**What you will do:** Gather every line below where "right" appears.

-- Opening Marker --

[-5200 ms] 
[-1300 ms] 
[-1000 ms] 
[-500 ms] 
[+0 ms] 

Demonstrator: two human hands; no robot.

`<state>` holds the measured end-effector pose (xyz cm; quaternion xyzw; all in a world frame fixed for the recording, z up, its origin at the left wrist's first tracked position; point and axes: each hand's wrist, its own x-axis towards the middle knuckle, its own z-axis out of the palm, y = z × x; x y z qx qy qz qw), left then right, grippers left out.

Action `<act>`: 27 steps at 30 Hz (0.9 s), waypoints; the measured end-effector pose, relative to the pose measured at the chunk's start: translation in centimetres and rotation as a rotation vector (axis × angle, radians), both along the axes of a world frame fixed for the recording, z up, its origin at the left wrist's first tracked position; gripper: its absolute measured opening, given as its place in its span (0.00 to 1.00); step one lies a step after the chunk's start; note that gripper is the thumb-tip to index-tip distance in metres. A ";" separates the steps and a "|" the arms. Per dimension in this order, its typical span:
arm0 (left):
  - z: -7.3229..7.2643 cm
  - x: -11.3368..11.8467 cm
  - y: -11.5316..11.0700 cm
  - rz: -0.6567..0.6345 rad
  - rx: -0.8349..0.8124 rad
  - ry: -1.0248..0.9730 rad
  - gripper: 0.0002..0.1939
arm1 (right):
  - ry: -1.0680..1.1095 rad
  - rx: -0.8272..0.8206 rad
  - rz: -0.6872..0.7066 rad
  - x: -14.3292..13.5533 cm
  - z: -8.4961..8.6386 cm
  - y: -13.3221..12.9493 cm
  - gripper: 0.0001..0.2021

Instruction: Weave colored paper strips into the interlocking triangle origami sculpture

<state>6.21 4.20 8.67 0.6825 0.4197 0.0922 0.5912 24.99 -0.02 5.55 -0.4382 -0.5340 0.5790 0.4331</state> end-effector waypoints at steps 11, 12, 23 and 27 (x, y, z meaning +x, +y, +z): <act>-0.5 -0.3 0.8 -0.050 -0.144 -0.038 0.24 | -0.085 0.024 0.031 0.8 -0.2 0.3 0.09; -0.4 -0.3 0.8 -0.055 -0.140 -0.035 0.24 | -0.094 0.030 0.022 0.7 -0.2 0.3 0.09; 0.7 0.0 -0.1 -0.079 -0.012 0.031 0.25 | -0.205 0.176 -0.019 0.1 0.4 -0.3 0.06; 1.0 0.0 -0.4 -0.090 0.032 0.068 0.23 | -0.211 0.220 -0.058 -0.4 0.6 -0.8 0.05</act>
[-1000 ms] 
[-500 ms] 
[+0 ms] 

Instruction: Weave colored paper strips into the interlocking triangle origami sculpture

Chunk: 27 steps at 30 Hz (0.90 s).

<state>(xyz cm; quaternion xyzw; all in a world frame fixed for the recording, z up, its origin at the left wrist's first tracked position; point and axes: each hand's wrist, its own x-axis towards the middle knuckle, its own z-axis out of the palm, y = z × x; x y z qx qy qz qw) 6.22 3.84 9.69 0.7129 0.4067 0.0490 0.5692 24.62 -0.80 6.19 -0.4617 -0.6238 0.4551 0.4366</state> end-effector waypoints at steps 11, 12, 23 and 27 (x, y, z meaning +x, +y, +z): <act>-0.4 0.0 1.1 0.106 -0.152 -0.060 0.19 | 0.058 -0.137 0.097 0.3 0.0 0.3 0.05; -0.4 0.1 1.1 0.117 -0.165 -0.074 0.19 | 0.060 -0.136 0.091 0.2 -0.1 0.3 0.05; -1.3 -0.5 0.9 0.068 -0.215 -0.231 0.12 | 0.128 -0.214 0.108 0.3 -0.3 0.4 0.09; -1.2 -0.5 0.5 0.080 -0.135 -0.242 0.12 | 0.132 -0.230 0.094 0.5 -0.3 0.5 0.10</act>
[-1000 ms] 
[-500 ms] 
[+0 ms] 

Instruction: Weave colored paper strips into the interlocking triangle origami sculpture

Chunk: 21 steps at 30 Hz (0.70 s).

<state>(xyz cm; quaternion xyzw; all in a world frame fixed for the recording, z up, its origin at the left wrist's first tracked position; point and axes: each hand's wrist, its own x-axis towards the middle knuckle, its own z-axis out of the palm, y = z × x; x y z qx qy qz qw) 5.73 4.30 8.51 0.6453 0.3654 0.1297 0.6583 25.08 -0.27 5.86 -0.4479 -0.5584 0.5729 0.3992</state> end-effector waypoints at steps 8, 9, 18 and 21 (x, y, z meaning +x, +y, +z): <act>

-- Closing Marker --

**Expected answer:**
`<state>` holds the measured end-effector pose (xyz cm; quaternion xyzw; all in a world frame fixed for the recording, z up, its origin at the left wrist's first tracked position; point and axes: each hand's wrist, its own x-axis towards the middle knuckle, its own z-axis out of the palm, y = z × x; x y z qx qy qz qw), left then right, grippers left out.
arm1 (right):

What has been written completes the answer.